What you need to do:
Reproduce the listing in its entirety. Do not reproduce the pictures.

Material provided:
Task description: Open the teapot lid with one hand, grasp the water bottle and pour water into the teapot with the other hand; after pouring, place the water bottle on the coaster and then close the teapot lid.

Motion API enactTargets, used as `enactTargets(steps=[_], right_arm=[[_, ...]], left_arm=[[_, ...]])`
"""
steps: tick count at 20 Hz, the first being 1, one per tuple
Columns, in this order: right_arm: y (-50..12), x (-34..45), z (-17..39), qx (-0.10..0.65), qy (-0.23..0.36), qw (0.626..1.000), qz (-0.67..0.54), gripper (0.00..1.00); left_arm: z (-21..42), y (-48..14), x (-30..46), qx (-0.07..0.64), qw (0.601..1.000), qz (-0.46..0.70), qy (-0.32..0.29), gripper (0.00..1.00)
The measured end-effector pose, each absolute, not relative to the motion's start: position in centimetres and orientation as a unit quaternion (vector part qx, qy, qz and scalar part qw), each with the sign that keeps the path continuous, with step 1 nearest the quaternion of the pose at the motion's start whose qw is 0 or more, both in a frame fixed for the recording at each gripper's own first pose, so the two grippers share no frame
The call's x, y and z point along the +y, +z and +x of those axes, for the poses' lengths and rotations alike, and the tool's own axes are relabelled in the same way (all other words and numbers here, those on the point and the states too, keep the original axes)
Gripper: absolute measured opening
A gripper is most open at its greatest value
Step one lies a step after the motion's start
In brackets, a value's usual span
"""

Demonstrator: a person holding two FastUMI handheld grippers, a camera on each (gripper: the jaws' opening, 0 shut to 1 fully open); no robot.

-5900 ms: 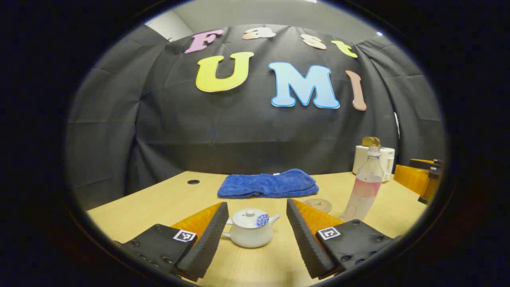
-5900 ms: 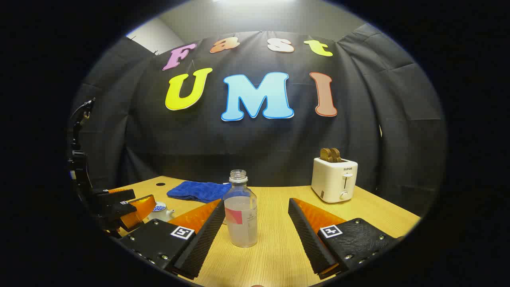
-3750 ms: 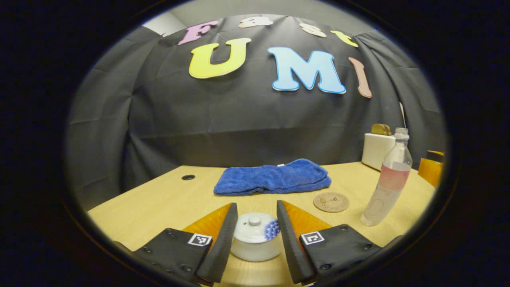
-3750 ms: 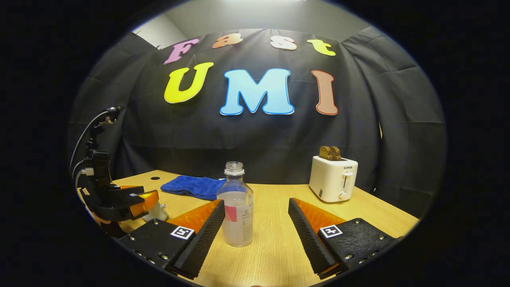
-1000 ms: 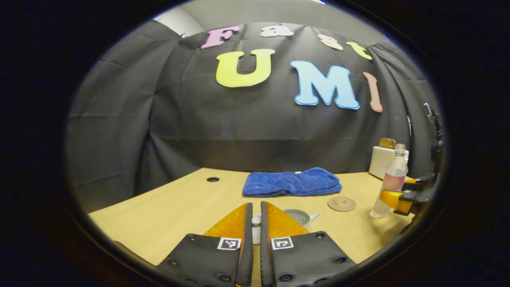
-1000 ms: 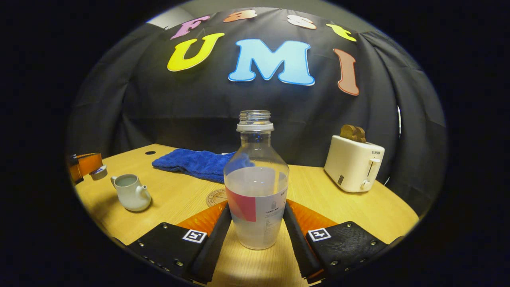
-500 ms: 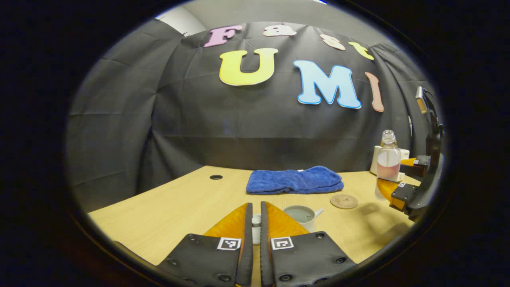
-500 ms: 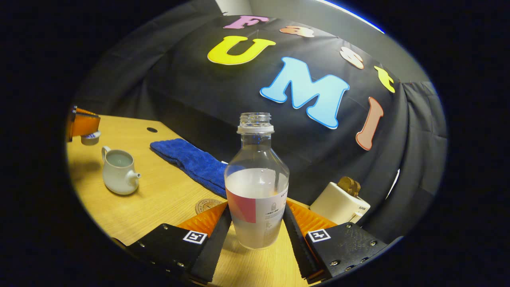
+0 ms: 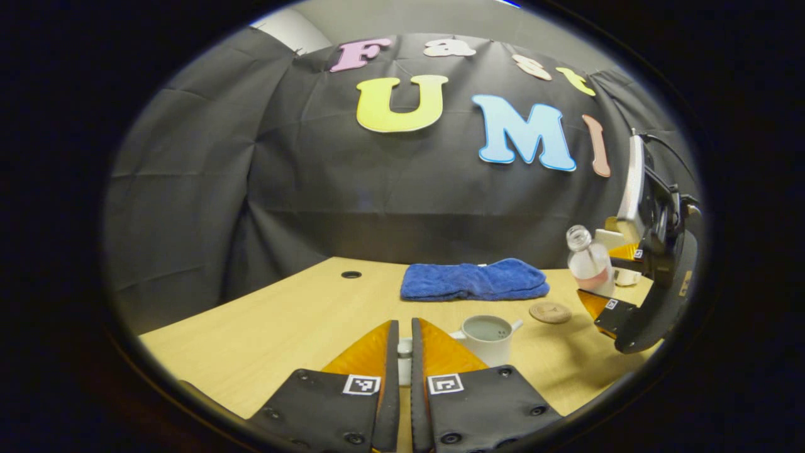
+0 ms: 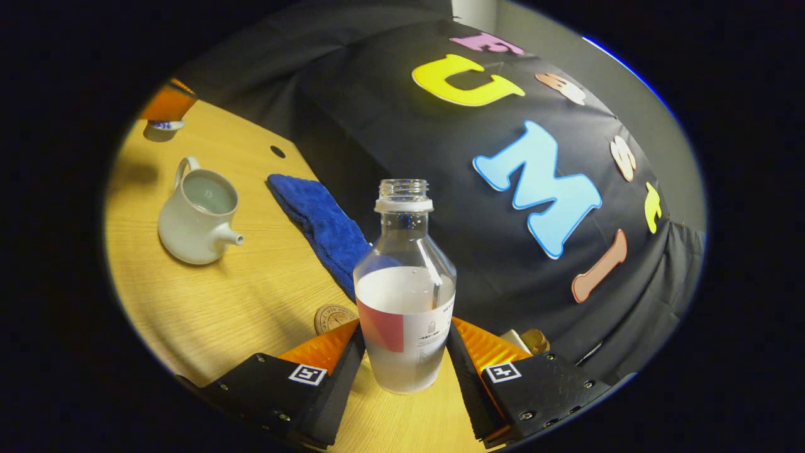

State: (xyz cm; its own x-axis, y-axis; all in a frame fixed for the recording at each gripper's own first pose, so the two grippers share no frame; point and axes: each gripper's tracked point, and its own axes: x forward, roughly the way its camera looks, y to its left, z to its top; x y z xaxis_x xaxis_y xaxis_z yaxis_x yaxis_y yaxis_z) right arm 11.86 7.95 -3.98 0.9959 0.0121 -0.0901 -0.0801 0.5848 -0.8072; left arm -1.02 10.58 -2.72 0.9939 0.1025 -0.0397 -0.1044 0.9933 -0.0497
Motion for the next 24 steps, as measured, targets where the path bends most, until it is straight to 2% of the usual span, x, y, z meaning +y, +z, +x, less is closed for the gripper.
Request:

Your response:
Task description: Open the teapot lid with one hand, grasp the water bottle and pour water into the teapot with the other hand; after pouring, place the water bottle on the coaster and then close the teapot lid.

Motion API enactTargets, used as `enactTargets(steps=[_], right_arm=[[_, ...]], left_arm=[[_, ...]])`
"""
steps: tick count at 20 Hz, the first being 1, one per tuple
Columns, in this order: right_arm: y (-50..12), x (-34..45), z (-17..39), qx (-0.10..0.65), qy (-0.23..0.36), qw (0.626..1.000), qz (-0.67..0.54), gripper (0.00..1.00); left_arm: z (-21..42), y (-48..14), x (-30..46), qx (-0.07..0.64), qw (0.601..1.000), qz (-0.46..0.70), qy (-0.32..0.29), gripper (0.00..1.00)
The measured end-effector pose, each absolute, not relative to the motion's start: position in centimetres and orientation as a unit quaternion (vector part qx, qy, qz and scalar part qw), each with the sign that keeps the path continuous, with step 1 nearest the quaternion of the pose at the motion's start whose qw is 0 or more, both in a frame fixed for the recording at each gripper's own first pose, so the two grippers share no frame
The call's x, y and z point along the +y, +z and +x of those axes, for the poses' lengths and rotations alike, and the tool's own axes are relabelled in the same way (all other words and numbers here, those on the point and the states too, keep the original axes)
Gripper: absolute measured opening
A gripper is most open at its greatest value
Step one lies a step after the motion's start
In brackets, a value's usual span
"""

Demonstrator: a person holding two FastUMI handheld grippers, a camera on each (gripper: the jaws' opening, 0 shut to 1 fully open); no robot.

-5900 ms: 
-5900 ms: 
-3750 ms: 
-3750 ms: 
-1000 ms: 
-1000 ms: 
-500 ms: 
-500 ms: 
+0 ms: 
+0 ms: 

State: (xyz cm; its own x-axis, y-axis; all in a frame fixed for the recording at each gripper's own first pose, so the two grippers share no frame; point and axes: each gripper's tracked point, and its own axes: x forward, roughly the way its camera looks, y to its left, z to its top; x y z xaxis_x xaxis_y xaxis_z yaxis_x yaxis_y yaxis_z) right arm 11.86 7.95 -3.98 0.9959 0.0121 -0.0901 -0.0801 0.5848 -0.8072; left arm -1.02 10.58 -2.72 0.9939 0.1025 -0.0397 -0.1044 0.9933 -0.0497
Motion for the next 24 steps, as measured, targets where the path bends most, until it is straight to 2% of the usual span, x, y, z meaning +y, +z, +x, less is closed for the gripper.
Request:

The exercise requires nothing more than what has been given.